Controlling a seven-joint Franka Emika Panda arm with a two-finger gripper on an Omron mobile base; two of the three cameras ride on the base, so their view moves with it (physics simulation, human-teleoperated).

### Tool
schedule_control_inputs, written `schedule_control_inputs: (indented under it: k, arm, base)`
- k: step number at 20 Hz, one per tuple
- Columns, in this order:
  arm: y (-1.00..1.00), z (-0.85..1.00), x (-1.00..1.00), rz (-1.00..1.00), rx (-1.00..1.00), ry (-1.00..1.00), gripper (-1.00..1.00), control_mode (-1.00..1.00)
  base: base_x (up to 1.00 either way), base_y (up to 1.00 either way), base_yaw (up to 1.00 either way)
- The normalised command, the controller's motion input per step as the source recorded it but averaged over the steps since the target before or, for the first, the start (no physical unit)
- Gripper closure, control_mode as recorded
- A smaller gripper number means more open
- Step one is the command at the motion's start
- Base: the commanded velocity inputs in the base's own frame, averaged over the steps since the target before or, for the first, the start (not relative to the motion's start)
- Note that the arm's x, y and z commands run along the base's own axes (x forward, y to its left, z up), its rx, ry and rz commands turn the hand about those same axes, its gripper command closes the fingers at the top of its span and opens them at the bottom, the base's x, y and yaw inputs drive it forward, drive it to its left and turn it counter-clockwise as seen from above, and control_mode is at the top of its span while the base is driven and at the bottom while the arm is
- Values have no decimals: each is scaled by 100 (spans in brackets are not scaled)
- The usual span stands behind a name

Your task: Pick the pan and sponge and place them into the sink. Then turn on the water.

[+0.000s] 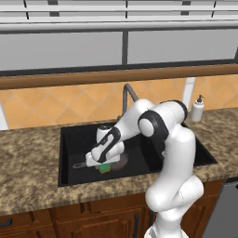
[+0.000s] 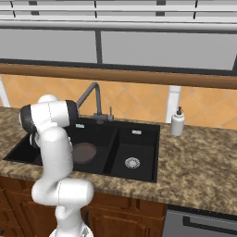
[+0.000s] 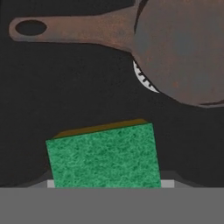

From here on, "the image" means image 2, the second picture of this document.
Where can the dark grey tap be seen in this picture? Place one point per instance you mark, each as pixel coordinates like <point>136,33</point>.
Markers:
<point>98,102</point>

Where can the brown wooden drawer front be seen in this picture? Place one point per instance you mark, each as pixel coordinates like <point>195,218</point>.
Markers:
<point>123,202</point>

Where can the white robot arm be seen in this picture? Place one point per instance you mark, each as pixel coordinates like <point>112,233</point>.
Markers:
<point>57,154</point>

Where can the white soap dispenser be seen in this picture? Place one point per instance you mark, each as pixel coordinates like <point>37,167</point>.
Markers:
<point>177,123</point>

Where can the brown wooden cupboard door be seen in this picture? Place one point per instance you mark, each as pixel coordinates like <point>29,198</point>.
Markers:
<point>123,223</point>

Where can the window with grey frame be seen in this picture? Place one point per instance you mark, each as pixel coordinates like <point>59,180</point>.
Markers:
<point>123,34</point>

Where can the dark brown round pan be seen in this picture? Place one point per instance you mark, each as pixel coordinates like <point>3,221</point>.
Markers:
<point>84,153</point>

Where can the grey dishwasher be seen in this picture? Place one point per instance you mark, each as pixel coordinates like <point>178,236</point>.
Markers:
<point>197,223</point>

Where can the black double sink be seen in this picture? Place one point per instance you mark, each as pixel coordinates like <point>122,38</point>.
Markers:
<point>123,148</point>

--------------------

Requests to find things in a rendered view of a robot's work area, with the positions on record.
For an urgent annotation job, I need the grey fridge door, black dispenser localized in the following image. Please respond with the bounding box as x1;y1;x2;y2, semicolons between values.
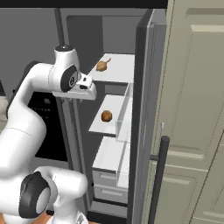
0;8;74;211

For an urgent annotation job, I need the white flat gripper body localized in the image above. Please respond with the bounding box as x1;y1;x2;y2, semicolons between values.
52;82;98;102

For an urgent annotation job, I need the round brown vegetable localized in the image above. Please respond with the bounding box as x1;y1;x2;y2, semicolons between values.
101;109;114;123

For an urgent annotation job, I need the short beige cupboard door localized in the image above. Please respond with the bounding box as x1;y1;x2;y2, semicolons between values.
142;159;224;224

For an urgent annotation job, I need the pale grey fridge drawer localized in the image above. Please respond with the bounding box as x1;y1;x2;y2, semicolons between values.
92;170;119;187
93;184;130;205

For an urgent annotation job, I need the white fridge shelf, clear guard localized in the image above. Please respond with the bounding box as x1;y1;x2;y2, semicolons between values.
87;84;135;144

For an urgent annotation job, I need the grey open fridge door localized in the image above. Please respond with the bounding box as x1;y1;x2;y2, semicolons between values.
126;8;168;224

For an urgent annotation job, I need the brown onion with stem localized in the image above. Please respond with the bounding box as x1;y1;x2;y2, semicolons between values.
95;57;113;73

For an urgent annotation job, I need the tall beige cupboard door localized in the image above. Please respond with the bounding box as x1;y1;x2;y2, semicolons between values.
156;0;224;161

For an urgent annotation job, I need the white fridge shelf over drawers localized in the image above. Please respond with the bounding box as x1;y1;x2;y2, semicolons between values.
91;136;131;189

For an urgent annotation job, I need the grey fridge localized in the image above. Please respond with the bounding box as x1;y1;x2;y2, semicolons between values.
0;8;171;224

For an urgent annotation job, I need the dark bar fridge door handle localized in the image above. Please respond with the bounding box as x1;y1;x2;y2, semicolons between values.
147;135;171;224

--------------------

Directions for this task: Look for the string "number" in the entries above. Copy every line that has it.

Result:
- k: step number at 20 Hz, one per tuple
- A smaller gripper number means more open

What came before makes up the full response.